Melihat dua orang yang menarik tangannya kelelahan, anak gadis Janu itu pun menginjak kaki Sapto dan Lukman bergantian dengan sekuat tenaga. Kedua laki-laki itu meringis kesakitan, Ilona tidak menyia-nyiakan kesempatan untuk melarikan diri.
"Mbak Ilona, tunggu kami! Jangan lari terus. Ayo, pulang, Mbak!" teriak Lukman sembari berlari pincang.
"Pulang saja sendiri! Wek ...." Ilona menjulurkan lidah, lalu berlari dengan sisa tenaga.

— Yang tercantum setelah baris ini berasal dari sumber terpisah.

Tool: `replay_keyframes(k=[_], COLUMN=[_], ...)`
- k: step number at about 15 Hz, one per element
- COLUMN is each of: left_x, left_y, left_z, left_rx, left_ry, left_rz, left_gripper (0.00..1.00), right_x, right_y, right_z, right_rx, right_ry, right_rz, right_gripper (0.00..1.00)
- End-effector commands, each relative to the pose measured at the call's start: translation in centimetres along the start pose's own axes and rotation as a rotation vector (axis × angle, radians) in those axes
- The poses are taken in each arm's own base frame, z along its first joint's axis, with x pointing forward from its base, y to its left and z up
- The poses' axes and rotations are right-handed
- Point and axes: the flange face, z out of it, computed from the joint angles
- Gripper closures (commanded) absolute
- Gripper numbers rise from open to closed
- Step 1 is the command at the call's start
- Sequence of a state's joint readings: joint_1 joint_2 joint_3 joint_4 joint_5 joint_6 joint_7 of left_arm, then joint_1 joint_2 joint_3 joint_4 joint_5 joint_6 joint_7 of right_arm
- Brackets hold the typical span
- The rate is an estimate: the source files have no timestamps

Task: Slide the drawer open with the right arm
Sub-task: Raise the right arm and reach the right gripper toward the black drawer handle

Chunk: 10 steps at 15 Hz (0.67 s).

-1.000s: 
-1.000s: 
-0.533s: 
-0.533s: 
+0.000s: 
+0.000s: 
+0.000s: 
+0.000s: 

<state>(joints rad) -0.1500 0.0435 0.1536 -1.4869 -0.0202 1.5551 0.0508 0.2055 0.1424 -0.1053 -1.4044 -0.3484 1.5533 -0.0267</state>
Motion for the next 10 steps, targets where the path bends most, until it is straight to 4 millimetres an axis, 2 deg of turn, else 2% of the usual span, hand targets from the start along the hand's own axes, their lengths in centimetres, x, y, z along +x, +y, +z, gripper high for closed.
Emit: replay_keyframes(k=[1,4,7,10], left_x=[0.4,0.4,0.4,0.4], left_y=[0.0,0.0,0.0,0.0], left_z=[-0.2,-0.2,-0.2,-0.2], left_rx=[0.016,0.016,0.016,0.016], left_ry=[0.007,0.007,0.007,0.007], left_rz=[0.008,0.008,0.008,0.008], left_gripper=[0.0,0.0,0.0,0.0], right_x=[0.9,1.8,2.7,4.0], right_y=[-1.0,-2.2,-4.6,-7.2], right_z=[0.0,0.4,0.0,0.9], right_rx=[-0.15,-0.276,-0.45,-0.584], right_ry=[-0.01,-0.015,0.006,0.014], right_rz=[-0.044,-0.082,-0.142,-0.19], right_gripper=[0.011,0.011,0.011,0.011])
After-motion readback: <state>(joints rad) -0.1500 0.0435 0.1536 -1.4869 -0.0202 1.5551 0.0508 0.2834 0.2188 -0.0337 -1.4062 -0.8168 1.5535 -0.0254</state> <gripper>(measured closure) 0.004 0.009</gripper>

Di sebuah perumahan, langkah Ilona terhenti. Dia memasuki gang buntu, tidak ada jalan lagi untuk kabur. Berbalik arah pun pasti akan tertangkap Sapto dan Lukman.
Anak semata wayang Janu itu pun menoleh ke kanan dan kiri, mencari celah untuk bersembunyi. Hingga akhirnya, dia melihat sebuah rumah berlantai dua dengan pintu ukiran dari kayu jati yang terbuka. Tanpa berpikir panjang, sebelum anak buah Janu melihat, Ilona segera masuk ke rumah itu untuk bersembunyi.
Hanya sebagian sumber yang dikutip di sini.